Analyst Benjamin Cowen sees the cycle backside almost definitely round October 2026, not an imminent collapse. An early, deeper backside would want capitulation effectively past previous norms. BTC as we speak has held up higher than a doom name suggests.
A brief-term inventory market wobble continues to be potential, after JPMorgan flagged a $165 billion quarter-end inventory market selloff. And BTC’s correlation with equities can result in a substantial hit. Yet, the market positioning exhibits restricted room for a cascade-like Bitcoin prediction.
Bitcoin Liquidation Map Shows a Deeper Short Bias
A liquidation map exhibits the place leveraged bets can be worn out at every worth. On Binance, lengthy liquidation leverage sits close to $2.41 billion. That trails quick liquidation leverage close to $3.01 billion.
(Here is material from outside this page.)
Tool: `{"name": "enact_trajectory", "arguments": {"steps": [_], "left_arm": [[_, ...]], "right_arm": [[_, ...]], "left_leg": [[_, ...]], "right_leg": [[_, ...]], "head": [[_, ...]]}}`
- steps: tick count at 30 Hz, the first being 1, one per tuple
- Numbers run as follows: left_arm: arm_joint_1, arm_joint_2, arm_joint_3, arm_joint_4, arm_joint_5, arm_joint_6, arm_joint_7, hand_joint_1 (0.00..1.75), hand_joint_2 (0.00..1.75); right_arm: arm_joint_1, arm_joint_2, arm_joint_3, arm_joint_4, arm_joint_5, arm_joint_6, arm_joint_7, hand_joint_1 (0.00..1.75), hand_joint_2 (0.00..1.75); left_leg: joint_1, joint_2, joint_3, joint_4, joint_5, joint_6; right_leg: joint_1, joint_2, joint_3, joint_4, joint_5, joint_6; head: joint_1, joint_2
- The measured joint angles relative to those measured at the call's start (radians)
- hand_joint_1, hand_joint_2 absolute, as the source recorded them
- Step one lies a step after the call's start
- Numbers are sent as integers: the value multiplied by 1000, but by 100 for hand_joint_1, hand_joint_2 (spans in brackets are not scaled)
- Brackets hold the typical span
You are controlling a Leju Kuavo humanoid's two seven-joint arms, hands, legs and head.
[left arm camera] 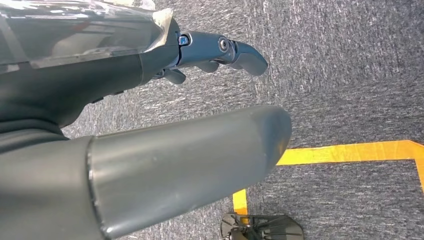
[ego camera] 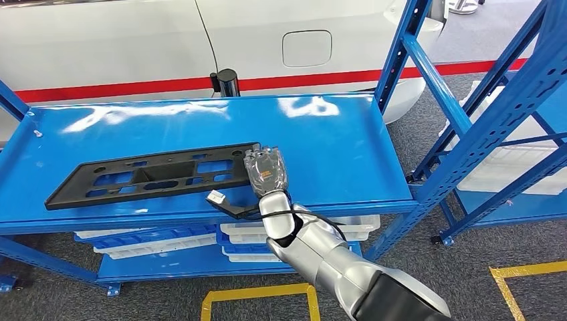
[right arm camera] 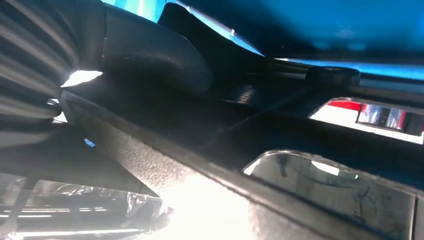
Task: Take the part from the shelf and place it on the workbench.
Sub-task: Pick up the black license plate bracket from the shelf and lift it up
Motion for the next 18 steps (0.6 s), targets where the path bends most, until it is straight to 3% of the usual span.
{"name": "enact_trajectory", "arguments": {"steps": [9, 15, 18], "left_arm": [[1, 0, 15, 0, -14, 1, 0, 0, 0], [2, 0, 32, 0, -14, 12, -13, 0, 0], [4, 0, 38, 0, -14, 13, -16, 0, 131]], "right_arm": [[18, 2, -82, 0, -12, -144, -89, 175, 175], [21, 31, -208, -6, -178, -256, -290, 175, 175], [16, 48, -274, -13, -223, -279, -347, 175, 175]], "left_leg": [[0, 0, -1, 0, 0, 0], [0, 0, -3, 0, 0, 0], [0, -1, -4, 0, 0, 0]], "right_leg": [[0, 0, -1, 0, 0, 0], [0, 0, -3, 0, 0, 0], [0, -1, -4, 0, 0, 0]], "head": [[0, 0], [0, 0], [0, 0]]}}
So a fall would nonetheless burn longs, however the heavier pile sits on the quick aspect above worth. That setup means a rebound may squeeze shorts more durable than a dip may squeeze longs. A brief squeeze occurs when rising costs pressure shorts to purchase again. The larger pressured transfer factors up, not down.
The steadiest holders seem to agree with that calmer learn, making certain spot assist.
Why Bitcoin’s Most Patient Holders Are Buying the Fear
The strongest counter comes from the holders with probably the most to lose. Bitcoin long-term holder web place change tracks whether or not wallets held at the very least 155 days are including or shedding cash. That studying fell to a low close to 30,885 BTC on June 11. By June 21 it had greater than doubled to about 79,298 BTC.
So probably the most affected person homeowners are shopping for into the weak point, not operating from it. Therefore, it’s exhausting to sq. that with a collapse that deep. For anybody asking whether or not Bitcoin is a good funding after such a scary headline, that habits is the inform.
This is the place the Bitcoin prediction meets its limits. The determine has unfold throughout Bitcoin information this week, but it wants a 50% inventory crash that few count on.